Whichever party wins the 2 July election, changes to the Higher Education Loan Programme (HELP) scheme are on their way.
Both parties support lowering the threshold for starting repayment, although by different amounts. Both would abolish HELP debt reductions for some teaching and nursing graduates. But the Liberals are floating more radical ideas for fixing HELP’s financial problems.
The May budget estimated HELP’s 2016-17 costs at A$2.6 billion, mostly in interest subsidies and debt not expected to be repaid, commonly called doubtful debt.
A Parliamentary Budget Office report forecasts rapid escalation of these costs. This is why HELP reform is on the political agenda.
In March, a Grattan Institute report argued that lowering the income threshold for repaying HELP debt was essential for controlling the scheme’s costs.
Different repayment thresholds being proposed
For 2016-17 the threshold is $54,869. Anyone earning less than that repays nothing; anyone earning more repays at least 4% of their income.
Labor says that it would reduce the initial threshold to $50,638, with a 2% of income repayment rate, then the 4% rate kicking in at the current threshold.
The $50,638 threshold is a budget measure from the 2014 Coalition budget. But since then, Liberal thinking has moved on.
Our Grattan report also suggested an initial threshold in this range, of $42,000. The reason why can be seen in the chart below. It adjusts a $50,638 threshold for 2016-17 back to 2013-14, the last year for which we have income data on HELP debtors, to see how many more people would repay at different thresholds.
A $50,638 threshold does too little to bring more HELP debtors into repayment. With a 2% of income repayment rate, it would increase annual HELP compulsory repayments by only 4%.

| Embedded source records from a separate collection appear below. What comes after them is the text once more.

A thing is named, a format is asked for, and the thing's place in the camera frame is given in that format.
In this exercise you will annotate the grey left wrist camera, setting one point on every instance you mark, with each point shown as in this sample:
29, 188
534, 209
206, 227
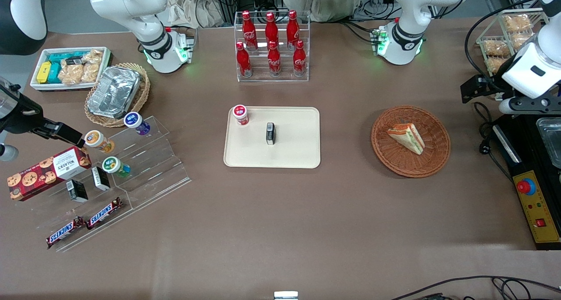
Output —
526, 105

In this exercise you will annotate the yellow snack box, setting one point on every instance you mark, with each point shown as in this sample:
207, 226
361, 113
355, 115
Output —
44, 72

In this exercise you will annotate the yellow control panel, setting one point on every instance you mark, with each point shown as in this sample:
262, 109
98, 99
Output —
541, 208

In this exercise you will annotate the aluminium foil tray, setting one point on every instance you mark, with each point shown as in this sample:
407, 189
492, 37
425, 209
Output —
114, 91

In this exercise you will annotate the green cap drink bottle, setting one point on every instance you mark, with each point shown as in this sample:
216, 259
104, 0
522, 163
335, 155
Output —
114, 166

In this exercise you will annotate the red emergency stop button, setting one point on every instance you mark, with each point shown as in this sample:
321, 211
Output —
525, 186

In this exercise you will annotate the small black box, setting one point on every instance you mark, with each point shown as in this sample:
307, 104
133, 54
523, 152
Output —
76, 191
270, 133
100, 178

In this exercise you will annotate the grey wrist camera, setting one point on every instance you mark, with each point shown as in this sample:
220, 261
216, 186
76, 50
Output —
8, 152
526, 105

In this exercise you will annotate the metal frame leg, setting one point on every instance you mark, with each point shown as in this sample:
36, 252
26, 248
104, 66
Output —
526, 155

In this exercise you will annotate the orange cap drink bottle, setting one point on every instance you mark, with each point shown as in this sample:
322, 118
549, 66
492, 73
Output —
97, 140

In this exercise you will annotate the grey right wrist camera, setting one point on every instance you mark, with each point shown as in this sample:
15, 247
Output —
8, 152

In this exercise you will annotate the brown round wicker basket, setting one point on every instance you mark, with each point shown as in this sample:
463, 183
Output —
394, 159

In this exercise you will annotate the clear acrylic bottle rack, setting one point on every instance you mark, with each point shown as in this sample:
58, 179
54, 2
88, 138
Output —
285, 77

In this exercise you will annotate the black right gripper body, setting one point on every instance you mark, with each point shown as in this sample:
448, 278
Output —
21, 117

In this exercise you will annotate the steel pan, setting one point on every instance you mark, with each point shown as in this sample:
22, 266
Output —
553, 140

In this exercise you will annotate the teal snack box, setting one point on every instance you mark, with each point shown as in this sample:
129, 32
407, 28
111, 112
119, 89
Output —
55, 72

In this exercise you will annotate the bagged cookies pack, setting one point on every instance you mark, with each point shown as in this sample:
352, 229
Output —
93, 56
71, 74
90, 72

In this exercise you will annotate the tan oval wicker basket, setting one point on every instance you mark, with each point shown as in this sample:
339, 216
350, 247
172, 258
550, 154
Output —
142, 94

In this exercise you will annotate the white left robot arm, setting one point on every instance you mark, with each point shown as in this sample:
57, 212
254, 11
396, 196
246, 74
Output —
532, 67

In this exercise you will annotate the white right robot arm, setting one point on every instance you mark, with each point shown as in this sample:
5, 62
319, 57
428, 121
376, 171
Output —
131, 6

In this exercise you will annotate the clear rack with bread bags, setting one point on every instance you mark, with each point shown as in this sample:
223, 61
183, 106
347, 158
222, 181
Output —
480, 43

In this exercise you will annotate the small grey white device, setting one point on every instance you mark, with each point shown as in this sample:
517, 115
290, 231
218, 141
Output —
285, 295

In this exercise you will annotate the beige plastic tray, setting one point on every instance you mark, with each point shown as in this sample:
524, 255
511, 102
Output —
293, 151

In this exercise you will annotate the beige cloth bundle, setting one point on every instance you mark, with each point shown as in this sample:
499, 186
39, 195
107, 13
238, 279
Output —
324, 1

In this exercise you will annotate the triangle sandwich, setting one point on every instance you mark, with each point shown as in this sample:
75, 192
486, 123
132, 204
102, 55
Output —
410, 137

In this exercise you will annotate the red cola bottle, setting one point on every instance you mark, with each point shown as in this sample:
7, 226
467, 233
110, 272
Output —
271, 28
292, 30
249, 30
274, 59
299, 59
243, 61

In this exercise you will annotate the Snickers chocolate bar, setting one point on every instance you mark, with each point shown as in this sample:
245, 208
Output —
104, 213
65, 232

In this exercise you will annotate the white plastic snack bin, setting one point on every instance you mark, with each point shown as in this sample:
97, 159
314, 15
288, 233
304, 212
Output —
37, 86

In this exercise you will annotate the red Walkers cookie box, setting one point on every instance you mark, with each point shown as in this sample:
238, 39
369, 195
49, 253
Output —
44, 175

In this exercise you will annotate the clear acrylic stepped shelf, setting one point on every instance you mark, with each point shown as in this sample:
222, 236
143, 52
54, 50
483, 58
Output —
153, 168

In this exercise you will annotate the red cap small jar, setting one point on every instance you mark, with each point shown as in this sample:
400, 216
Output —
240, 115

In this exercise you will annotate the purple cap drink bottle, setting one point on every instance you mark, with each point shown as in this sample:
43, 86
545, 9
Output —
136, 122

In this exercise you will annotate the crumpled beige bag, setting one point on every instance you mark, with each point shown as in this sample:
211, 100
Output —
188, 10

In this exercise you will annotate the bagged bread pack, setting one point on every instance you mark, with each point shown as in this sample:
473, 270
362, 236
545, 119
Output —
520, 40
496, 48
495, 64
517, 23

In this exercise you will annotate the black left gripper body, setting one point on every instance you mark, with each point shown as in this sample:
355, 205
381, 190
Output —
490, 86

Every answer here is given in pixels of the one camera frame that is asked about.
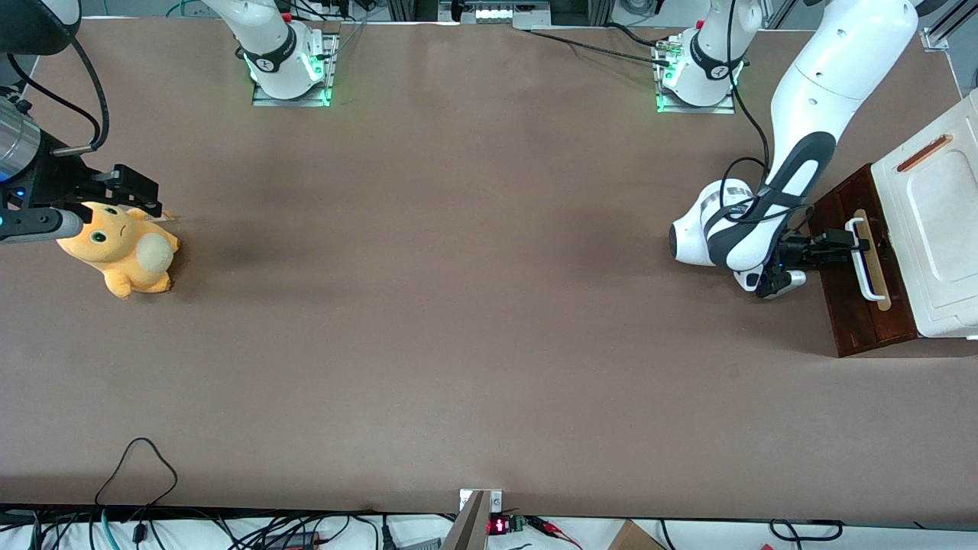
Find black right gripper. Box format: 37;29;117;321
2;131;164;219

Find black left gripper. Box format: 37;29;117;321
773;230;873;277

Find brown drawer with white handle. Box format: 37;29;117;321
808;164;918;358

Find orange plush toy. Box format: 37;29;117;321
56;201;181;300

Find brown cabinet with white top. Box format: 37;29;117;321
808;89;978;358

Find brown cardboard box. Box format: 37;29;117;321
607;519;667;550

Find black power adapter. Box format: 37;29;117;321
262;530;323;550

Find grey power strip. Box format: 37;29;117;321
439;0;552;25

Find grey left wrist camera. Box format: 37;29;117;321
755;269;808;299

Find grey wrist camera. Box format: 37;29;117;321
0;208;83;245
755;269;808;299

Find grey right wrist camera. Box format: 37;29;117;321
0;208;83;245

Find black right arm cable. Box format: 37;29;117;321
6;34;110;157

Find orange bar handle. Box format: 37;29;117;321
896;134;954;173

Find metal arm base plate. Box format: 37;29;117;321
655;34;738;115
251;32;340;108

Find aluminium frame profile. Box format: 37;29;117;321
920;0;978;53

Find black looped cable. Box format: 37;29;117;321
95;437;179;511

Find black coiled cable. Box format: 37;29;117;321
768;519;845;543

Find short black table cable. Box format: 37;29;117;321
606;21;664;48

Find long black table cable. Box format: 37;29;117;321
527;29;675;66

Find red wire leads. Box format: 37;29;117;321
526;516;583;549

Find metal camera mount beam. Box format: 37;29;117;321
439;489;505;550

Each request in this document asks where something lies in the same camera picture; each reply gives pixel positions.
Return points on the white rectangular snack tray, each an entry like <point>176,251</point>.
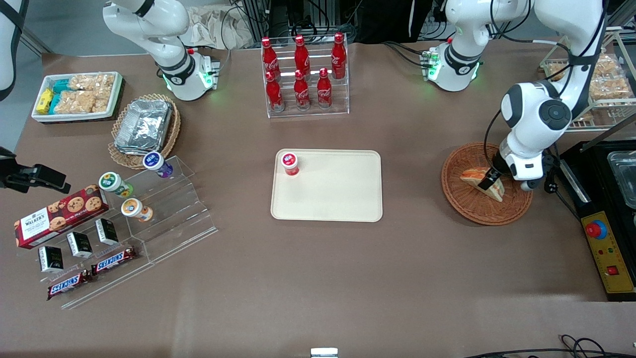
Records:
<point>117,97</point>

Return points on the purple-capped yogurt bottle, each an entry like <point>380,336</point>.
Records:
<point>155,162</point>

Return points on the clear rice cracker packet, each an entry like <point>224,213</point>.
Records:
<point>79,102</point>
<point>92,82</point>

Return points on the red-capped yogurt bottle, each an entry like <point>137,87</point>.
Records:
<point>289,163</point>

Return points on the stack of foil containers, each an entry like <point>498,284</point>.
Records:
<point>144,124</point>

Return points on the black tabletop machine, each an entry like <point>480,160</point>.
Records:
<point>596,184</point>

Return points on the small black carton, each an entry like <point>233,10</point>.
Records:
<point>50,258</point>
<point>107,231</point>
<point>79,244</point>

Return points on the red cola bottle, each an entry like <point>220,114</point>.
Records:
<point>324,90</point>
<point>301,92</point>
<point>339,57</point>
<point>269,58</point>
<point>301,55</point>
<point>274,94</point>

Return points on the Snickers chocolate bar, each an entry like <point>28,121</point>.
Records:
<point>113,260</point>
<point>68,285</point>

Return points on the brown round wicker basket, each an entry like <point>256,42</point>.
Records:
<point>472,211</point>

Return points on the clear acrylic stepped display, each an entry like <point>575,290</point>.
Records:
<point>179,214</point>

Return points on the green-capped yogurt bottle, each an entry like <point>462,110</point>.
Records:
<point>112,182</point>

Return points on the orange-capped yogurt bottle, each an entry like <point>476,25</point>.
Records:
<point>133,208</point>

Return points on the cream plastic tray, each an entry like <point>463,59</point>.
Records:
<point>338,191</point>

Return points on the red Walkers cookie box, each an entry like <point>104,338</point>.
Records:
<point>59,216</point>

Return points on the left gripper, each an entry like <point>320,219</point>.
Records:
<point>498,163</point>

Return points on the clear acrylic bottle rack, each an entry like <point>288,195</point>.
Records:
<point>338,97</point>

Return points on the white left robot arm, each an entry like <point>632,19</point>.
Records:
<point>536,117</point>

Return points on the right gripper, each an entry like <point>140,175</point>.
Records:
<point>15,175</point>

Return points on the red emergency stop button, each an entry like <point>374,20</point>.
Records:
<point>595,229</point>

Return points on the teal snack packet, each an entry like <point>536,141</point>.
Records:
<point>53,103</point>
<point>62,86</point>

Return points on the clear bag of puffed snacks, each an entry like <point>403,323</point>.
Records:
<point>555,72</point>
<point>610,64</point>
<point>611,88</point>

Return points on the crumpled beige cloth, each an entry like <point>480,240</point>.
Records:
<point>218,27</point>

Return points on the small white metal bracket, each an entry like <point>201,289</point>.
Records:
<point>324,353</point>

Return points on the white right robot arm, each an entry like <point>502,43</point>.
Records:
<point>169,59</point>

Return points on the triangle sandwich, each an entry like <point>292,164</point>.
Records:
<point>472,177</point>

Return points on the aluminium frame rack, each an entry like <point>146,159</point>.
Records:
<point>278,20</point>

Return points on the yellow control box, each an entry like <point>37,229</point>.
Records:
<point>613,248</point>

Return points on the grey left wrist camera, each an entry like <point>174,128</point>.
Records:
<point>529,186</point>

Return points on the clear plastic container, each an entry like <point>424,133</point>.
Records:
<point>623,179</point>

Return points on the yellow snack packet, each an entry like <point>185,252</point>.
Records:
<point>44,101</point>

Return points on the light tan wicker basket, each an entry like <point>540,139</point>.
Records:
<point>119,156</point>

Will low-income graduates be more affected?
Labor argues that a $42,000 threshold would affect lower-income earners too much.
Because HELP debtors often live with other people, their personal income is not always a reliable guide to their living standards. They share expenses and sometimes income with others. Grattan’s analysis found that half the debtors who would be affected by a $42,000 threshold live with a partner.
These partnered debtors are of particular interest in HELP policy. The loan scheme is designed to protect people in financial hardship, but 70% of partnered debtors live in households with combined after-tax disposable incomes exceeding $80,000 a year.
These partnered HELP debtors don’t need to work full-time to have a good standard of living, increasing the risk they will never repay.
Basing HELP repayments on family income, as mentioned in the Liberal discussion paper, would fix this problem. But family-income based repayment is unlikely to happen due to major fairness and implementation problems. Reducing the threshold to lift repayments is a better way of reducing doubtful debt.
Of the single HELP debtors affected by a $42,000 threshold, 80% would end up with after-tax disposable incomes between $35,000 and $45,000 a year (including untaxed income). For many in this group, low income is temporary as they transition into full-time work or wait for a pay rise.
Nobody pretends that it would be easy to live on your own earning $42,000 a year. But the threshold would remain well above social security benefits or the minimum wage, now about $35,000 a year. It’s not clear why HELP debtors should be treated so generously compared to other forms of government income protection, especially when many of them are not poor.
A lower threshold of around $42,000 would still achieve HELP’s income protection aims: students would not have to pay their fees up-front, repayments would still adjust to earnings, and HELP debtors on low incomes would not have to repay anything.
Ending HELP benefits for careers already chosen
While differing on thresholds, Labor and Liberal now agree on ending the HECS-HELP benefit. This benefit is a reduction in HELP debt of just under $2,000 a year to people with degrees in certain fields working in related occupations, sometimes in particular locations. In practice, most of the money goes to teachers and nurses.
The main argument against the HECS-HELP benefit is simple: it pays graduates to do what they were going to do anyway. If someone spends three or four years studying to be a teacher or a nurse, do they become a teacher or a nurse because their HELP debt will be reduced by $2,000 a year, or because that is their chosen career?
The benefit is a windfall gain to people who find out they could save money by filling in Australian Taxation Office forms.
Unfortunately, Labor is promising another similar scheme, by writing off the HECS-HELP debts of science, technology, engineering and maths graduates who finish the degree they started.
Neither Labor nor Liberal has confirmed policies on HELP that would significantly affect large numbers of students or graduates, although the Liberals are leaning towards major threshold reform.
But as HELP’s costs steadily increase, it is likely that both parties will develop such policies in the coming years. They just won’t announce them during an election campaign.